Data supplied ::
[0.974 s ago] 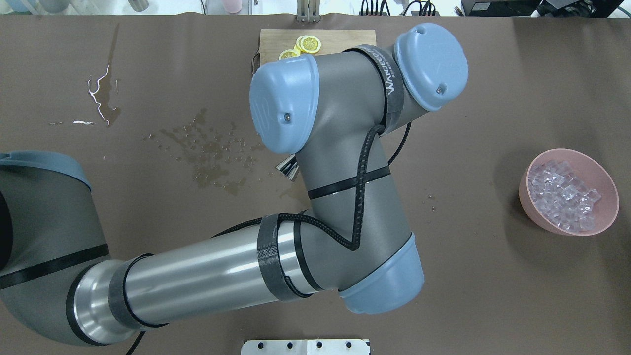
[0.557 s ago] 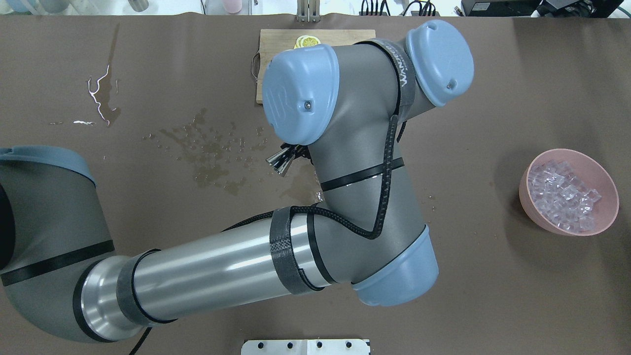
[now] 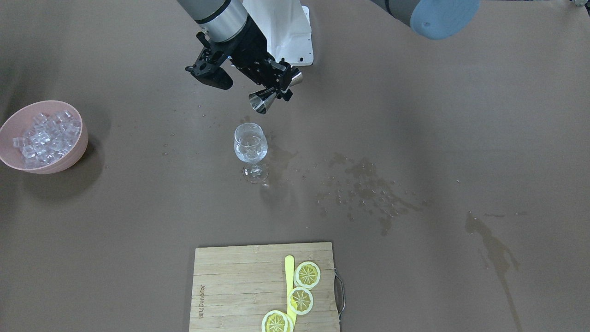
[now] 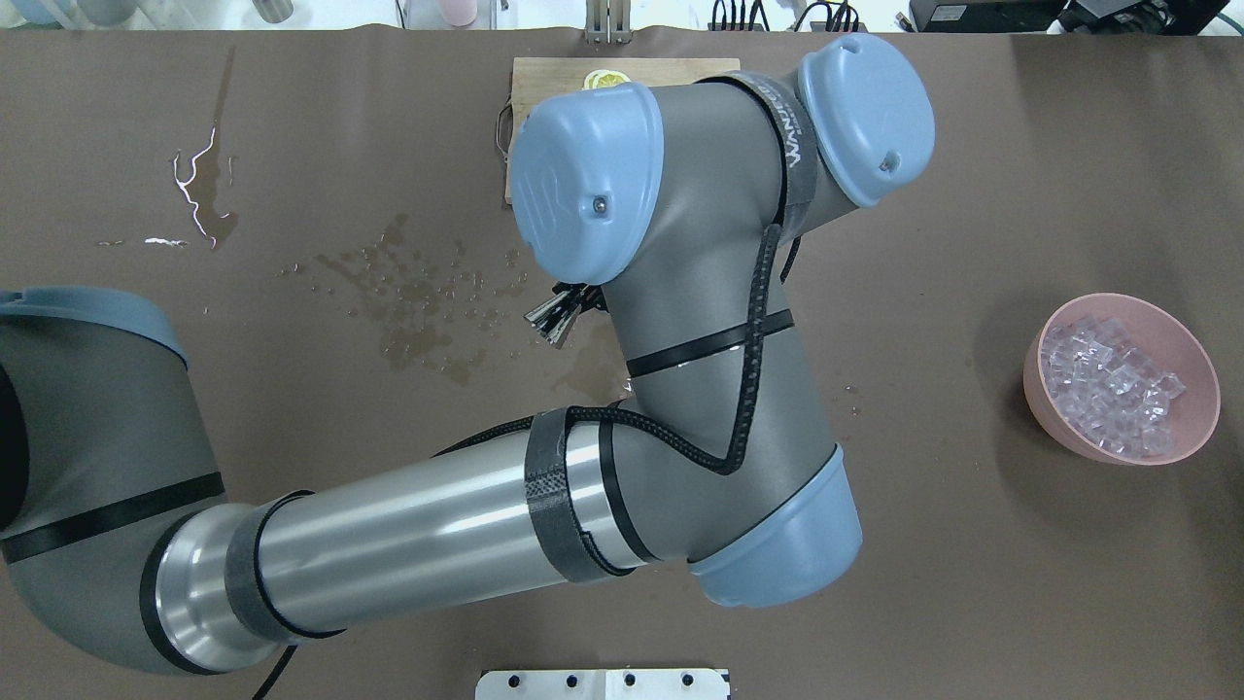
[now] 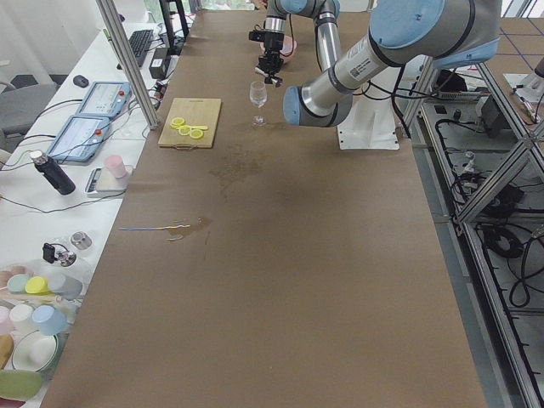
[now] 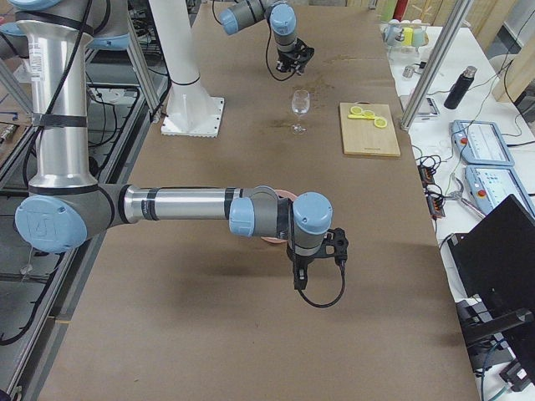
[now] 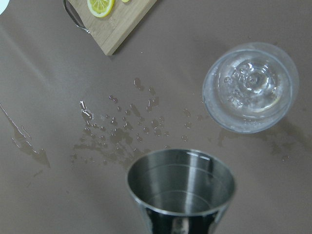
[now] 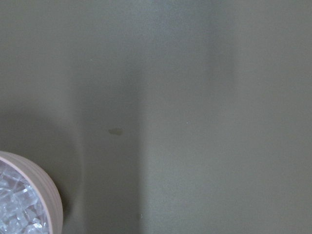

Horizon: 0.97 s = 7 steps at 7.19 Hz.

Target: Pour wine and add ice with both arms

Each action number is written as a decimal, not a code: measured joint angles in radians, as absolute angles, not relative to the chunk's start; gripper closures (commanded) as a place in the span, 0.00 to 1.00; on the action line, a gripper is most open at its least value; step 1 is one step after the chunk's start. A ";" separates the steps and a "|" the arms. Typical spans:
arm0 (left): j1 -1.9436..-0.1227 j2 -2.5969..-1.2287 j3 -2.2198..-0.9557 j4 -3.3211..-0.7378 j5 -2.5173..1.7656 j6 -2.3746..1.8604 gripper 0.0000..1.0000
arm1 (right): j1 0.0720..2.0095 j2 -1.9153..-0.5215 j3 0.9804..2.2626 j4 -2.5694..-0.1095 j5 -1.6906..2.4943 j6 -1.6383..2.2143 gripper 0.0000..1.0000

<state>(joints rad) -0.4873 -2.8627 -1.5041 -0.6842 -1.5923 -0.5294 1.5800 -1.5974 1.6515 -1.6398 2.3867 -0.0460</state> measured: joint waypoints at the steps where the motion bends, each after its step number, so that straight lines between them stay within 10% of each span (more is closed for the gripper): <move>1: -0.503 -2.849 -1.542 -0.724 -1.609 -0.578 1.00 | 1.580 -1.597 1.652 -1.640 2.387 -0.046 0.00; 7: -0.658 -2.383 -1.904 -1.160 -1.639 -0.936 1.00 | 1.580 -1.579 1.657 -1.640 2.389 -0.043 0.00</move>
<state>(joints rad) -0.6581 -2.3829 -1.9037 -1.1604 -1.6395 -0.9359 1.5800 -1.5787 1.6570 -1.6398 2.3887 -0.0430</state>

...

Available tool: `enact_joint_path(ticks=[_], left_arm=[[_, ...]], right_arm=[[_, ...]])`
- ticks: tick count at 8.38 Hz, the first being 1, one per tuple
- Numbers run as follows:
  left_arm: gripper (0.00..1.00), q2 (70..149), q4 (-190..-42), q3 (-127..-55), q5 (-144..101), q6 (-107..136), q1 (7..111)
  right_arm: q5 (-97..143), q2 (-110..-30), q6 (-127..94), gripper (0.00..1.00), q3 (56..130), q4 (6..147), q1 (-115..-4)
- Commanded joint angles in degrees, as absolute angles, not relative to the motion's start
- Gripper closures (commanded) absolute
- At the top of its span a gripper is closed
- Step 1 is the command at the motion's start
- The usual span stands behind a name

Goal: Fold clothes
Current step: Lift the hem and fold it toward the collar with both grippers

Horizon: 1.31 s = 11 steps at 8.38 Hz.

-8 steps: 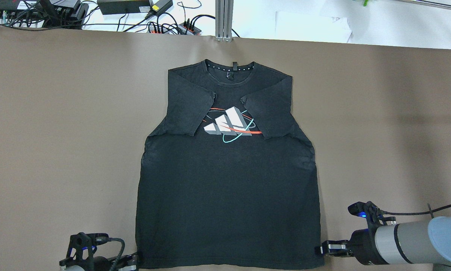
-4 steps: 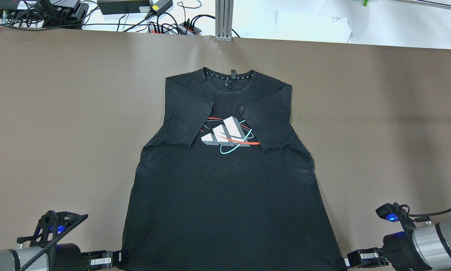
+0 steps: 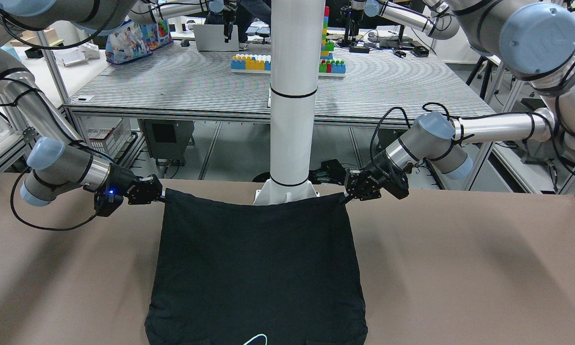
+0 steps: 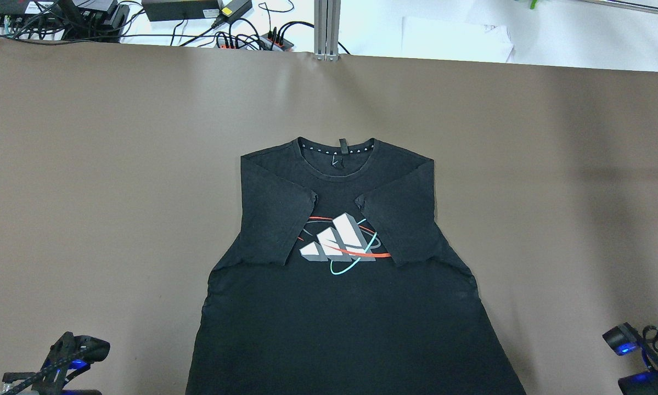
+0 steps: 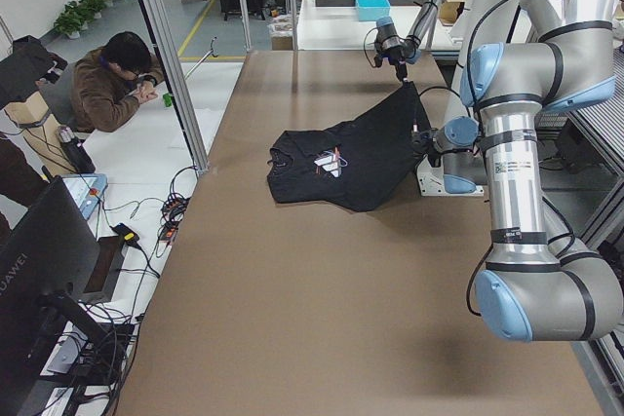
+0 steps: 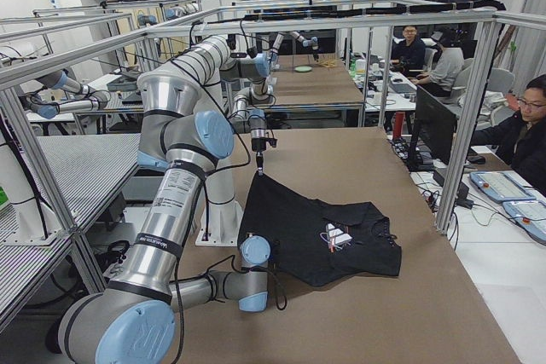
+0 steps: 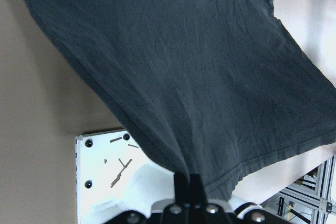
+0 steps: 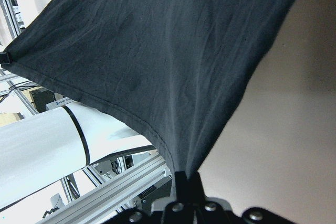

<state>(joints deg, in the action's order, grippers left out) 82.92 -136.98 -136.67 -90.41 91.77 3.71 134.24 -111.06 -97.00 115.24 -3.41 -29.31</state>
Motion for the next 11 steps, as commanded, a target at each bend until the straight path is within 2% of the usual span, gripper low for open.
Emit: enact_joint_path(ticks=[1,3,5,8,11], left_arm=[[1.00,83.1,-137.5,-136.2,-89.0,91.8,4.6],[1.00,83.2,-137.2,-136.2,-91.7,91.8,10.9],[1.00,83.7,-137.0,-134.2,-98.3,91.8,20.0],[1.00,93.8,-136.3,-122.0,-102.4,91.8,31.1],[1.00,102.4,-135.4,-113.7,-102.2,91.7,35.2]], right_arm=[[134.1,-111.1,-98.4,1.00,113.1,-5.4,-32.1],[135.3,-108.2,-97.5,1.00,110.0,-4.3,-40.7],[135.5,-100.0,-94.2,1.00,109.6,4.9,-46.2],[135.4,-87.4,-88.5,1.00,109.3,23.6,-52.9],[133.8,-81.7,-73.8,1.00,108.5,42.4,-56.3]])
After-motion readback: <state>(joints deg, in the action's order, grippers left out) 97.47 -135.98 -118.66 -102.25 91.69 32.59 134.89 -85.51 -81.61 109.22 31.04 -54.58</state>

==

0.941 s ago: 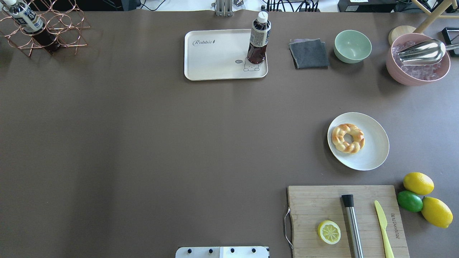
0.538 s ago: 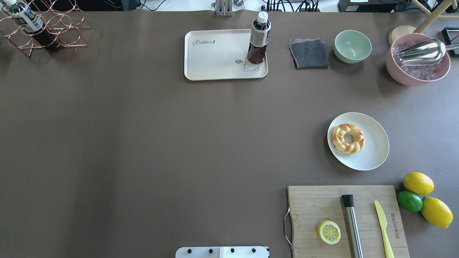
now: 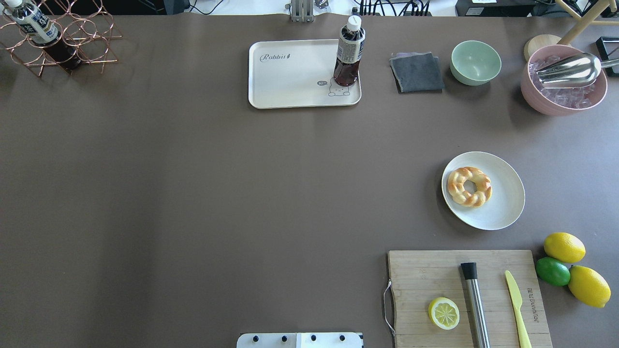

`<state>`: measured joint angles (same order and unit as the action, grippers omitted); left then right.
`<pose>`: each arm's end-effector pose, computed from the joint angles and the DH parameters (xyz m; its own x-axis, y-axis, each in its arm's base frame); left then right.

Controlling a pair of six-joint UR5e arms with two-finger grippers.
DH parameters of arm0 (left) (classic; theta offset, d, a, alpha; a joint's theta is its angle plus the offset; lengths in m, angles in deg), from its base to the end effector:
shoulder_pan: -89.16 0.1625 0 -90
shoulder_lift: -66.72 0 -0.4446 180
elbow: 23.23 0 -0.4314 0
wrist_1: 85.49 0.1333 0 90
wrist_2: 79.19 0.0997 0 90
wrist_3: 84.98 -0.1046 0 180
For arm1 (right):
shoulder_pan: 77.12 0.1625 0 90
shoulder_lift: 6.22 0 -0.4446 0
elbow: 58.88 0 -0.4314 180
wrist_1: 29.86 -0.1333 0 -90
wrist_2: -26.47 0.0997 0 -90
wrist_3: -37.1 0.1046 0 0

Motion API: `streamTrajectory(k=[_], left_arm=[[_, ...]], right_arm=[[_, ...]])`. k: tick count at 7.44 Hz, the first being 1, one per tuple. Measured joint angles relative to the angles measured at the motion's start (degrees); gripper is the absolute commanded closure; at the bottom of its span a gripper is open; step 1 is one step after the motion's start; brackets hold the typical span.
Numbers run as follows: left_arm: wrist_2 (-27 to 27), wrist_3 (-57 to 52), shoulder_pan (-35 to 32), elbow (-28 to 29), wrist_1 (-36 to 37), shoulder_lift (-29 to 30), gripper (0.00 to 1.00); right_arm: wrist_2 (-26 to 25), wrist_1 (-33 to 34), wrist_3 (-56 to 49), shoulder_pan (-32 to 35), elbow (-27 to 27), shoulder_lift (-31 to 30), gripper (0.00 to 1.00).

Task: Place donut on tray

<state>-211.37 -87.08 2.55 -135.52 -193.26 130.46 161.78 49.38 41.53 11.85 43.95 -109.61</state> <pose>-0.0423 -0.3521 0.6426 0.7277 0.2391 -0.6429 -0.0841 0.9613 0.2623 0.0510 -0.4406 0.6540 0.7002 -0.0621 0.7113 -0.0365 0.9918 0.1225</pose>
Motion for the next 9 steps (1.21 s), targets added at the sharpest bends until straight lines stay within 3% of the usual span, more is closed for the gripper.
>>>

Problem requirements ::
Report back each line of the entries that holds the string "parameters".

Result of this exercise ::
`<pose>`: each arm's end-effector pose, computed from the joint angles and the DH parameters (xyz m; its own x-axis, y-axis, each in its arm's base frame); left then right.
DH parameters of arm0 (left) (classic; theta offset, d, a, alpha; a joint's theta is its angle plus the offset; lengths in m, angles in deg), from its base to the end effector:

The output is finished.